WTI Crude was changing hands at $85 per barrel early Wednesday, more than 22% lower than where it was trading at the beginning of March. Frustratingly for U.S. drivers, the average price per gallon for regular unleaded is a partly 8.5% off its highs. These facts beg two questions: 1) Where does WTI go from here? and 2) What does it mean for gas prices?
In the attached video, trader Rich Ilczyszyn says the price of crude is going to get pressed to $75 in the next two to three weeks. Despite expecting another 11% drop, the founder of iiTrader.com thinks it's too late to jump in on the short side. That said, he's licking his chops at the idea of $75, a point at which he'd "back up the truck" and buy futures.
None of which does anything for people just looking to pay less at the pump. The U.S. has an ample supply of WTI Crude; we just can't refine it fast enough to drive gas prices lower. Ilczyszyn says the problem is due to a refinery network that's 20 or 30 years old. Because of that creaking system, the prices can't fall despite supply being ample and demand remaining static—a violation of economic law. Whatever the reason, "going lower in gasoline is not going to happen this year."

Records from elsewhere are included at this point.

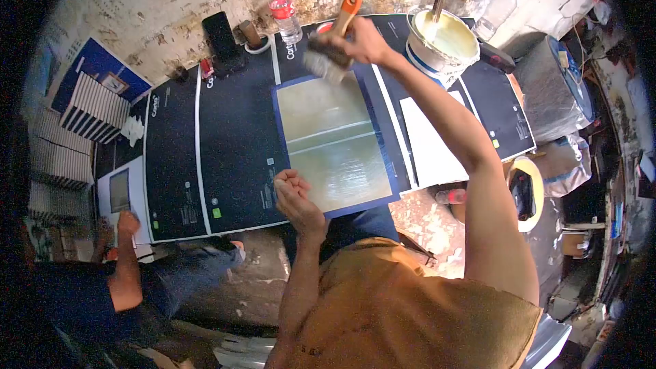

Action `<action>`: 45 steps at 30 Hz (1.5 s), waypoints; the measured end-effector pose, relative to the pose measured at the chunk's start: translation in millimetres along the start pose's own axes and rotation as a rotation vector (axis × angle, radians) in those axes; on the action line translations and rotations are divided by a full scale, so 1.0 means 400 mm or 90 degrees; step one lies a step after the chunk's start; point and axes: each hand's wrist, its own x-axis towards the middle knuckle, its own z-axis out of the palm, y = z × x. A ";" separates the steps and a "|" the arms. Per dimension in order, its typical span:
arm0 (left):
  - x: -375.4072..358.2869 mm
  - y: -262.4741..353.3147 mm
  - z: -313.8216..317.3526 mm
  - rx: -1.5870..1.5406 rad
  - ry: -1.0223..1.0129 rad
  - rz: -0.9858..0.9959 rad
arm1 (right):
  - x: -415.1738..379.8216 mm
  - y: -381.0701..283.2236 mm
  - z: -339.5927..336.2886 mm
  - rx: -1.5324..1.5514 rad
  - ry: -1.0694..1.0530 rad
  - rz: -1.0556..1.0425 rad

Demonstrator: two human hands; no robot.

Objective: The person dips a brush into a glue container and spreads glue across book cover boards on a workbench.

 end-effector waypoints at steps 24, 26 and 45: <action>-0.001 0.027 -0.010 -0.030 -0.003 -0.069 | -0.447 -0.230 -0.058 -0.011 0.414 0.234; -0.003 0.031 -0.006 -0.024 -0.015 -0.078 | -0.477 -0.260 -0.021 0.077 0.382 0.278; 0.014 -0.006 -0.025 -0.106 -0.005 -0.082 | -0.673 -0.264 -0.094 -0.167 0.251 0.389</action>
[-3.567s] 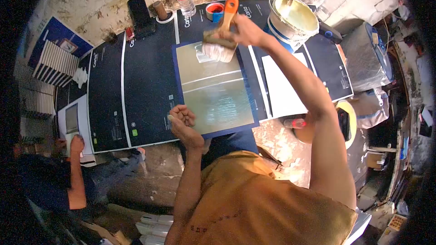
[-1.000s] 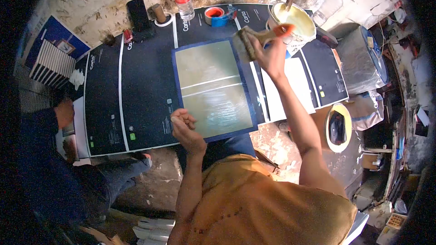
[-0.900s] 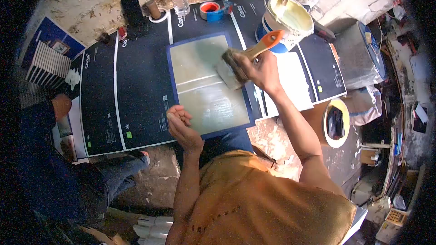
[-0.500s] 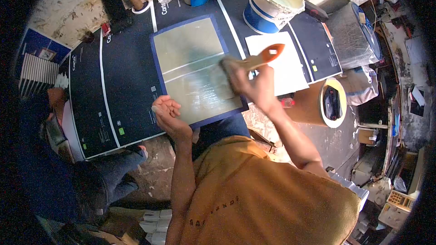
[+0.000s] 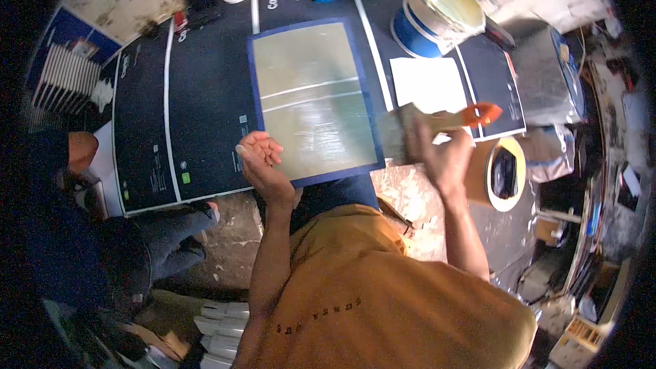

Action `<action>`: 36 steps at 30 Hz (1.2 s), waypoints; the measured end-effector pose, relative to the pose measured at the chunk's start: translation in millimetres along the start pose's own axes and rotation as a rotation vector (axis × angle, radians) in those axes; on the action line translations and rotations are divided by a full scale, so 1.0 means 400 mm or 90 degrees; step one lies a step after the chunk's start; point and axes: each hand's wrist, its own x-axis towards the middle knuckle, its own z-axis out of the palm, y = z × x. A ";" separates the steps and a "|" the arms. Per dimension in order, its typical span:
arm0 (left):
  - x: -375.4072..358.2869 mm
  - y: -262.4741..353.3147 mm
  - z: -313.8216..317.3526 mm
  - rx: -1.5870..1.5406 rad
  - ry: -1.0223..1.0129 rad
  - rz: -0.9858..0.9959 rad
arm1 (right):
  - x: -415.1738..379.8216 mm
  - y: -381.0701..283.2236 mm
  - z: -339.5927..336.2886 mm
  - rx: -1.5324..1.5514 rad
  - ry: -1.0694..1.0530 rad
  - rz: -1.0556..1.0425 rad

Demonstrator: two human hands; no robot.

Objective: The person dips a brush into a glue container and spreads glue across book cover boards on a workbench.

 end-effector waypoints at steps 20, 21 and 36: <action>0.654 0.179 0.208 0.693 -0.725 -0.018 | 0.131 -0.342 0.377 0.050 -0.281 -0.702; 0.664 0.177 0.211 0.681 -0.755 -0.015 | 0.126 -0.359 0.350 0.087 -0.330 -0.728; 0.625 0.167 0.228 0.691 -0.724 -0.068 | 0.127 -0.304 0.282 -0.006 -0.167 -0.597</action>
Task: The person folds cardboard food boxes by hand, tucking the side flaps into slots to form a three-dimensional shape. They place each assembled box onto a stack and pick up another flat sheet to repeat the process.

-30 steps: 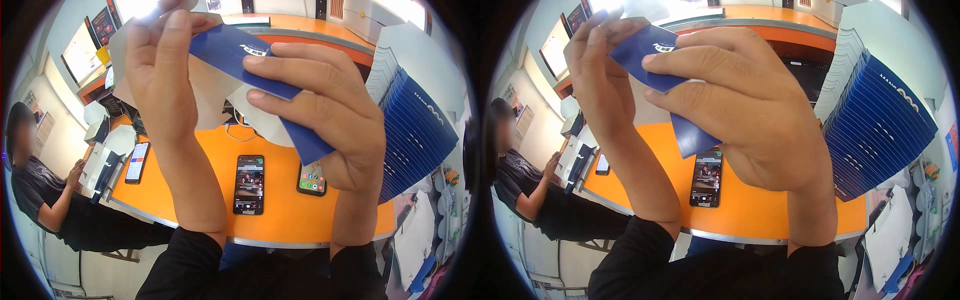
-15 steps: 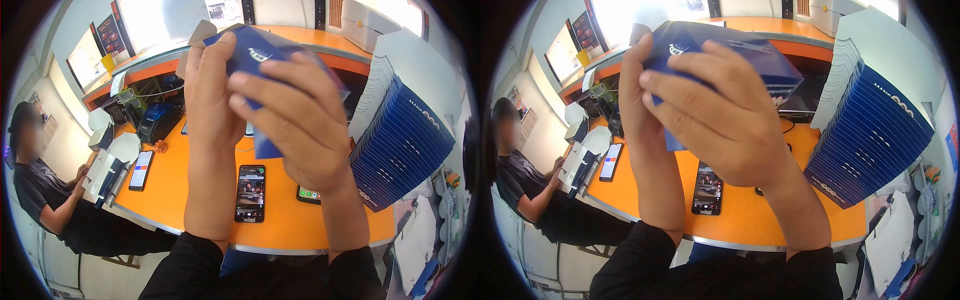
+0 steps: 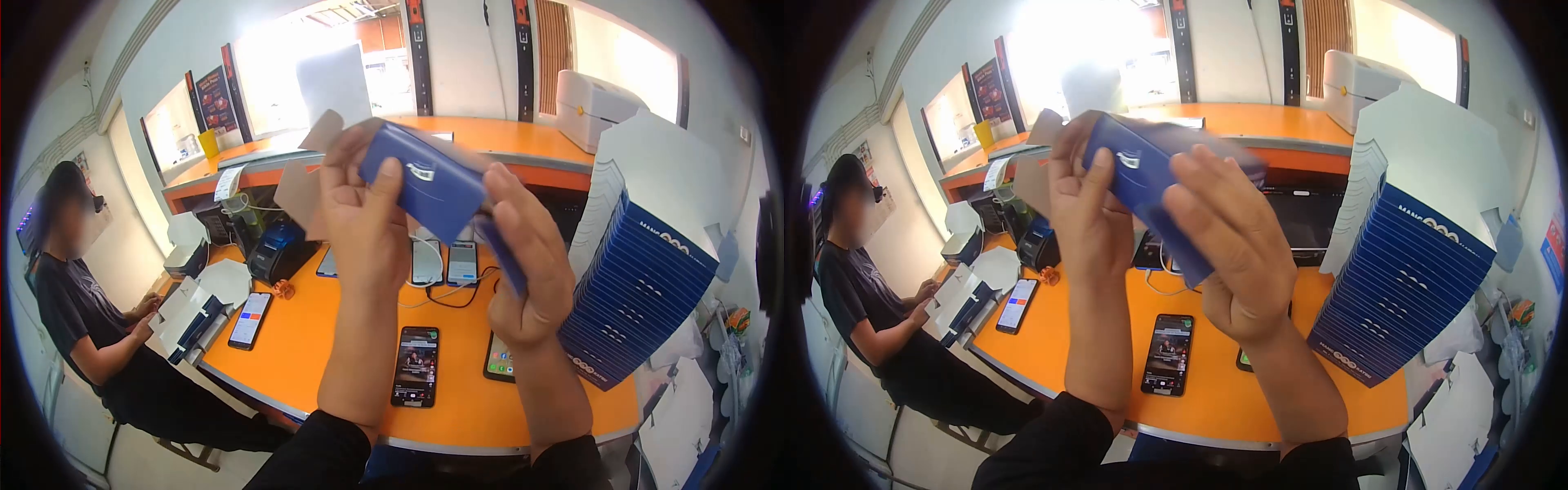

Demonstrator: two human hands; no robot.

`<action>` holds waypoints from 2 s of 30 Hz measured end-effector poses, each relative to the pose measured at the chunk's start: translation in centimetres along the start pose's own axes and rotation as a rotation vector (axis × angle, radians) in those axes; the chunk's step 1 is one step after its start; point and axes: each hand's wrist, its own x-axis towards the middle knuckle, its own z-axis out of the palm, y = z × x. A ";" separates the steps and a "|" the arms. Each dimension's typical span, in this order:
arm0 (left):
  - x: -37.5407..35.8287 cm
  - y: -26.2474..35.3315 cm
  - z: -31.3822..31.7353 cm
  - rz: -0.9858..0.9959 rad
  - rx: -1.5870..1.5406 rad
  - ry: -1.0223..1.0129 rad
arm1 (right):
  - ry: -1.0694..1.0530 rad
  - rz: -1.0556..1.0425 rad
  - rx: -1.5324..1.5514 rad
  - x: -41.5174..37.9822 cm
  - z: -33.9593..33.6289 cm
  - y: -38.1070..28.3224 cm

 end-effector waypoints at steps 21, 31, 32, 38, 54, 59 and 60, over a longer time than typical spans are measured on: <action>-1.7 0.5 1.9 -0.117 -0.093 -0.205 | -0.257 -0.040 -0.199 1.1 -2.3 1.6; -3.8 -1.0 3.4 -0.188 -0.041 -0.269 | 0.005 -0.003 -0.334 -0.7 -0.7 1.5; -3.7 -1.1 3.4 -0.143 -0.023 -0.327 | 0.013 0.011 -0.333 -1.0 -0.7 1.7; -2.6 -0.9 2.0 -0.125 0.002 -0.384 | 0.012 0.084 0.123 -1.0 0.2 0.8; -1.0 -0.1 0.4 -0.469 -0.110 -0.328 | -0.138 0.132 -0.028 -0.1 -1.5 1.7; -1.0 1.7 0.4 -0.447 0.058 -0.343 | -0.169 0.241 0.115 1.0 -3.4 1.4; -0.8 2.0 0.1 -0.450 0.067 -0.389 | -0.173 0.247 0.137 1.1 -4.1 2.0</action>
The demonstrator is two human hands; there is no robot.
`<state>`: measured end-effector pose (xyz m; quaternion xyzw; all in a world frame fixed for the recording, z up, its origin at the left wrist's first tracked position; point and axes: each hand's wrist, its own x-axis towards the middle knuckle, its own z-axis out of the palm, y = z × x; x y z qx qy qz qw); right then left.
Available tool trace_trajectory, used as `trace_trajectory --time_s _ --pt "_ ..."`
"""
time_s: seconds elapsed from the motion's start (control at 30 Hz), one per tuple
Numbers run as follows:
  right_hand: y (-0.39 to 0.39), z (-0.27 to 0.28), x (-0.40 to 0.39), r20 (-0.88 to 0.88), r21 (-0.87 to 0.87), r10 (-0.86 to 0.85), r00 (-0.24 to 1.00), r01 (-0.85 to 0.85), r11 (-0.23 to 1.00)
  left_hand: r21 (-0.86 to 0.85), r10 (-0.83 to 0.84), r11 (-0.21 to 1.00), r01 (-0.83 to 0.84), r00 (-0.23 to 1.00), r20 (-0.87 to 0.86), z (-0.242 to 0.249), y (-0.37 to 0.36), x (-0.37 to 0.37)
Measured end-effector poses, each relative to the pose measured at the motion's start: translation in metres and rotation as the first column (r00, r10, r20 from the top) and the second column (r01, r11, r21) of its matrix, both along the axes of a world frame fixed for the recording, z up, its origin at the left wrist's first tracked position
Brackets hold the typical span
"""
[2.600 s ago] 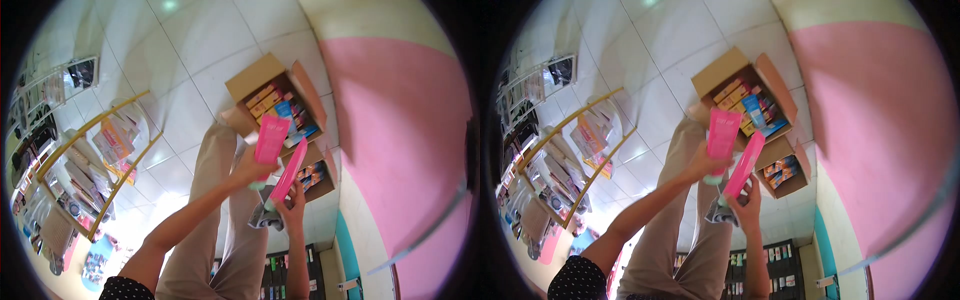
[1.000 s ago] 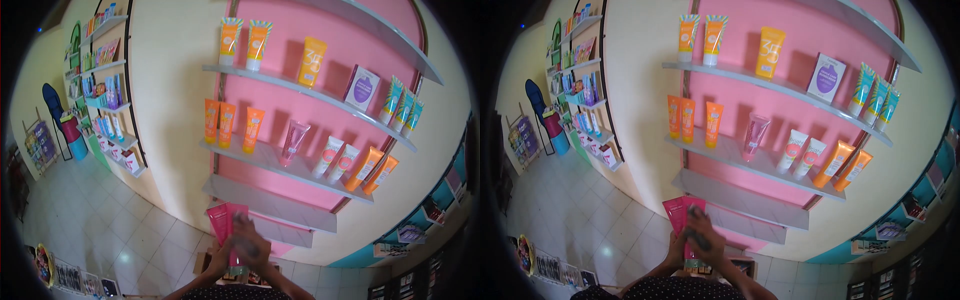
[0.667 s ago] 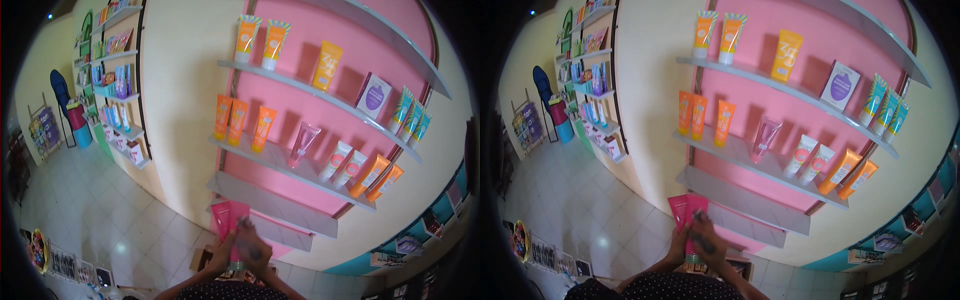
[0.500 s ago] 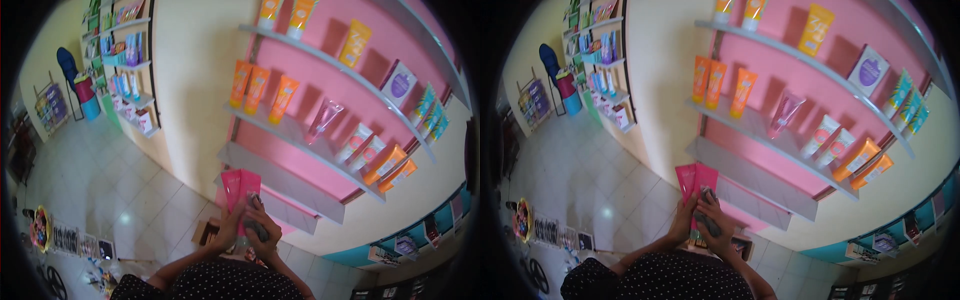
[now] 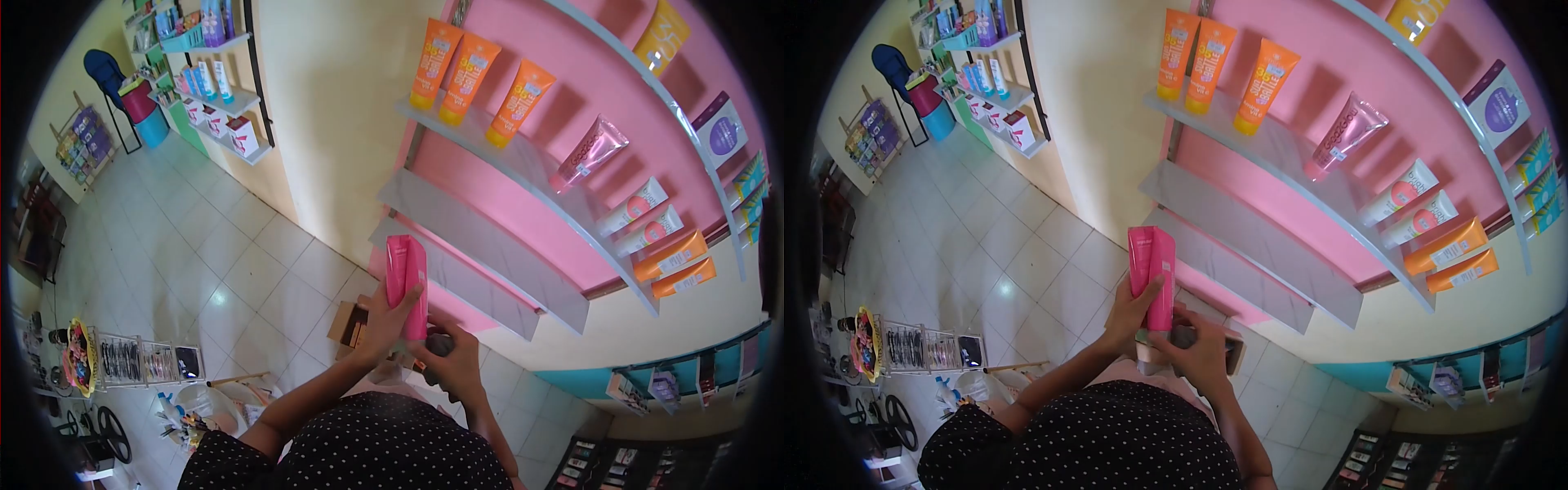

Dismissing the likelihood of potential good news for the American consumer, Ilczysyn returns to his WTI price target and trading view. It has little to do with fundamentals, no matter how disturbing the outlook in the Middle East continues to be. $75 is the low of 2011, which makes it support in 2012.
For commodity traders, charts trump all else. As a result, the bottom in crude isn't a boon for refiners, integrated plays, or anyone else. It's a trade exclusive to the futures pit. "That's where the Big Boys are," says Ilczyszyn. "They will buy against that technical level, period. I wouldn't do any other stocks that don't correlate with this particular trade."